Pls continue to come here to vent and ask questions. Others have gone the route you are taking - with follow-up surgery, etc. - and are doing well and sometimes just knowing this may help at least a little.
s
  #9  
Unread 03-12-2010, 07:55 PM
Re: How do you get over the shock?

I was notified in an email. What a shock! After my surgery I've since found I need more surgery for staging-----should have been done sooner but that's another story. I'm less shocked now but sometimes its still hard to believe. But its considered very curable. And my mom also had endo ca last yr----in her case, 3c, but she was treated and is doing fine. The shock improves and to me it was helpful talking about it. So far mine is 1b, I'll see after Thur if it still is, so we'll both be post op again. Good luck and see you on the site.
  #10  
Unread 03-12-2010, 10:59 PM
Re: How do you get over the shock?

I'm sorry you're going through this but happy you found this wonderful group of women. I found incredible support here from the beginning.
I was told on the phone after a D&C that I had endo cancer. The original path reports were much worse than what they actually found and I ended up being Stage 1A. All I needed was surgery and no further treatment.

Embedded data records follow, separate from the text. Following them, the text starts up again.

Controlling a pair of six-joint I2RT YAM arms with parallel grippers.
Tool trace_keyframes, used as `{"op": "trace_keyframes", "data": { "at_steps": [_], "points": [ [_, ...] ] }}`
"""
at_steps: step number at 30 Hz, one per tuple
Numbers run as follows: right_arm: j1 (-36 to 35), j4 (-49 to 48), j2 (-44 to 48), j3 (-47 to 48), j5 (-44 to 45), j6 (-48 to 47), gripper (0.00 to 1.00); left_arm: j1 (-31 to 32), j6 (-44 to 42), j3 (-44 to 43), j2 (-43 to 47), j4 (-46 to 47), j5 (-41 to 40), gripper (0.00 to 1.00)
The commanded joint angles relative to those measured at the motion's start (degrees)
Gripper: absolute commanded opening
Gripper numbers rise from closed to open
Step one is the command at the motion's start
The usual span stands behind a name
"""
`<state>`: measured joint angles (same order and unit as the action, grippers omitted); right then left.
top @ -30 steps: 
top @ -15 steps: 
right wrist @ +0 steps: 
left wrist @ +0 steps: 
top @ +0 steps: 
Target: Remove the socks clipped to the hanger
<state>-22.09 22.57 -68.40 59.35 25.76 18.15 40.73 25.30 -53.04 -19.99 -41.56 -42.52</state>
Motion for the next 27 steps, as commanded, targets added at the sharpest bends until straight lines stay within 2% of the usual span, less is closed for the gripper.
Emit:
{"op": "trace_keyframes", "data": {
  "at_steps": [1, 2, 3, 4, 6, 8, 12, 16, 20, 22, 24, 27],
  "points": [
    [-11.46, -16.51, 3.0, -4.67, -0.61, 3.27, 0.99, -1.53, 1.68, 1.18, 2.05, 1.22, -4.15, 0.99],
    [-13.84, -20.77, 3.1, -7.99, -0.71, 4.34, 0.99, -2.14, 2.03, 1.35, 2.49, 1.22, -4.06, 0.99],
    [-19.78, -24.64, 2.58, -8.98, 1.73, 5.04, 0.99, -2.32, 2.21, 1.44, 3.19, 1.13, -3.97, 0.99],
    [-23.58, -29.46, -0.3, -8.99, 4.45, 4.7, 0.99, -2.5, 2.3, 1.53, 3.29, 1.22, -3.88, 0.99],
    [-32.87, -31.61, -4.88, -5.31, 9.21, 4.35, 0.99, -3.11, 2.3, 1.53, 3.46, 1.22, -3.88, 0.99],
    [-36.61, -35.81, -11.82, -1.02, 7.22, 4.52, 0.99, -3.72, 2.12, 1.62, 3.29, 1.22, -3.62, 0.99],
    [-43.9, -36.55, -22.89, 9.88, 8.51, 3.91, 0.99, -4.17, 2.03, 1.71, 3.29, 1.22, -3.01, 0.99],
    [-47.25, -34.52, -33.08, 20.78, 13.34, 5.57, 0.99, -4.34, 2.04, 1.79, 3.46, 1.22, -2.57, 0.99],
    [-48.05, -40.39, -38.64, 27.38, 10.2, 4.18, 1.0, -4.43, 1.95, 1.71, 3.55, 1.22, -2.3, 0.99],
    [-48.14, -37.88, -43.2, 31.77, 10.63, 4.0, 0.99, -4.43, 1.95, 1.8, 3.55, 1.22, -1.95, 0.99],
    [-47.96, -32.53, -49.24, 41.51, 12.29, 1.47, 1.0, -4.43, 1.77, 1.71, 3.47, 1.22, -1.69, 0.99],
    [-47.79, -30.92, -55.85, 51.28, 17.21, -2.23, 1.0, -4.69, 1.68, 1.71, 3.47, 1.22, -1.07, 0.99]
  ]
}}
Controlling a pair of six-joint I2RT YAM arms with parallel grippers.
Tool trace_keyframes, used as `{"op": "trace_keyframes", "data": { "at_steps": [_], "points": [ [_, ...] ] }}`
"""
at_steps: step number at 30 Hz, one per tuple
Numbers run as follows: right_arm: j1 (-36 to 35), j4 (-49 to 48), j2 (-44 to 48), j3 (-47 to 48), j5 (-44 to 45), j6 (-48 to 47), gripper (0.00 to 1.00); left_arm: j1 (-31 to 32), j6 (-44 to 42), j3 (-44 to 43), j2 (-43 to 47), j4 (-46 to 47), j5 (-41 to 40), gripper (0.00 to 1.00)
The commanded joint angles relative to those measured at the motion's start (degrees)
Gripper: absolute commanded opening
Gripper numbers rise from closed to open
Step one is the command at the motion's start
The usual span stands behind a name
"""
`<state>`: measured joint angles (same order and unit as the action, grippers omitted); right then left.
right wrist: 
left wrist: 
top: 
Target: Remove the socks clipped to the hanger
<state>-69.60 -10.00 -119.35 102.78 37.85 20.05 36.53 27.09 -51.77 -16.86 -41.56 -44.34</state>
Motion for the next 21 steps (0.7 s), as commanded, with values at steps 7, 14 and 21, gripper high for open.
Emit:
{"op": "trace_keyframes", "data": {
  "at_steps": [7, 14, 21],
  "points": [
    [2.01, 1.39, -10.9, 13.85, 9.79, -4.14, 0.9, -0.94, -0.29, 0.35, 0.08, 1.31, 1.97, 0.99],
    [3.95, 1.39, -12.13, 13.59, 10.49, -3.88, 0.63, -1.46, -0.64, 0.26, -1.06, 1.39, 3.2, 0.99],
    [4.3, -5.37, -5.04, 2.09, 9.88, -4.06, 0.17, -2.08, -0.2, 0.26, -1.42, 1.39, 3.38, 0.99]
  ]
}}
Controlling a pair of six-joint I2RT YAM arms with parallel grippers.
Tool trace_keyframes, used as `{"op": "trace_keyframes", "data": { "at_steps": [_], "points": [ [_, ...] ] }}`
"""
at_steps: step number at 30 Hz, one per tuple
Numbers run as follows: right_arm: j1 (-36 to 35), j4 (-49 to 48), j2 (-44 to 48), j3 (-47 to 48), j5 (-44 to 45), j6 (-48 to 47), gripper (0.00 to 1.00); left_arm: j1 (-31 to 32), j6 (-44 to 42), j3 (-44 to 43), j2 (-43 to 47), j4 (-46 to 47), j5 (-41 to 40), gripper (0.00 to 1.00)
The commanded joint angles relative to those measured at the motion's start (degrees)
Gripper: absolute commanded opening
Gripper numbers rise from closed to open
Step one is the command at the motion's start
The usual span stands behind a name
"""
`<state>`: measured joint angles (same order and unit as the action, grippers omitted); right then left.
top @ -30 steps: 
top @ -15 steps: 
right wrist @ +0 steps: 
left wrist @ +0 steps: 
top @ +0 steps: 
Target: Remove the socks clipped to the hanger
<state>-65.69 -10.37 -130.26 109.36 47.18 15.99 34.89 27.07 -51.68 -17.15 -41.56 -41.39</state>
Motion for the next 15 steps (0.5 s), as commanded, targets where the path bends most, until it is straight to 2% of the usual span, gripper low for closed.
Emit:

As far as the shock, it will lessen as time goes on. I was a mess when I first heard I had cancer. I sat on my couch for days and cried....I am not a crier and am usually a very strong person. I completely fell apart. I had the surgery and was given an excellent prognosis. But I still struggle with the fact that I had cancer. The fear certainly isn't as intense as it was in the early days, but 2 1/2 years later I still have days when I realize that once you have cancer life is never quite the same. I know how blessed I am and I'm certainly not complaining but my life has changed forever. Every pain immediately makes me think.."oh no! could it have spread? Could it be somewhere else?" It's not rational but it's the way your mind works after you've heard once that you have cancer.
Hang in there! I could never have believed in the beginning that my life would have ever returned to normal. It's a different normal, but I don't think about cancer every minute of every day. But trust me, it does get better.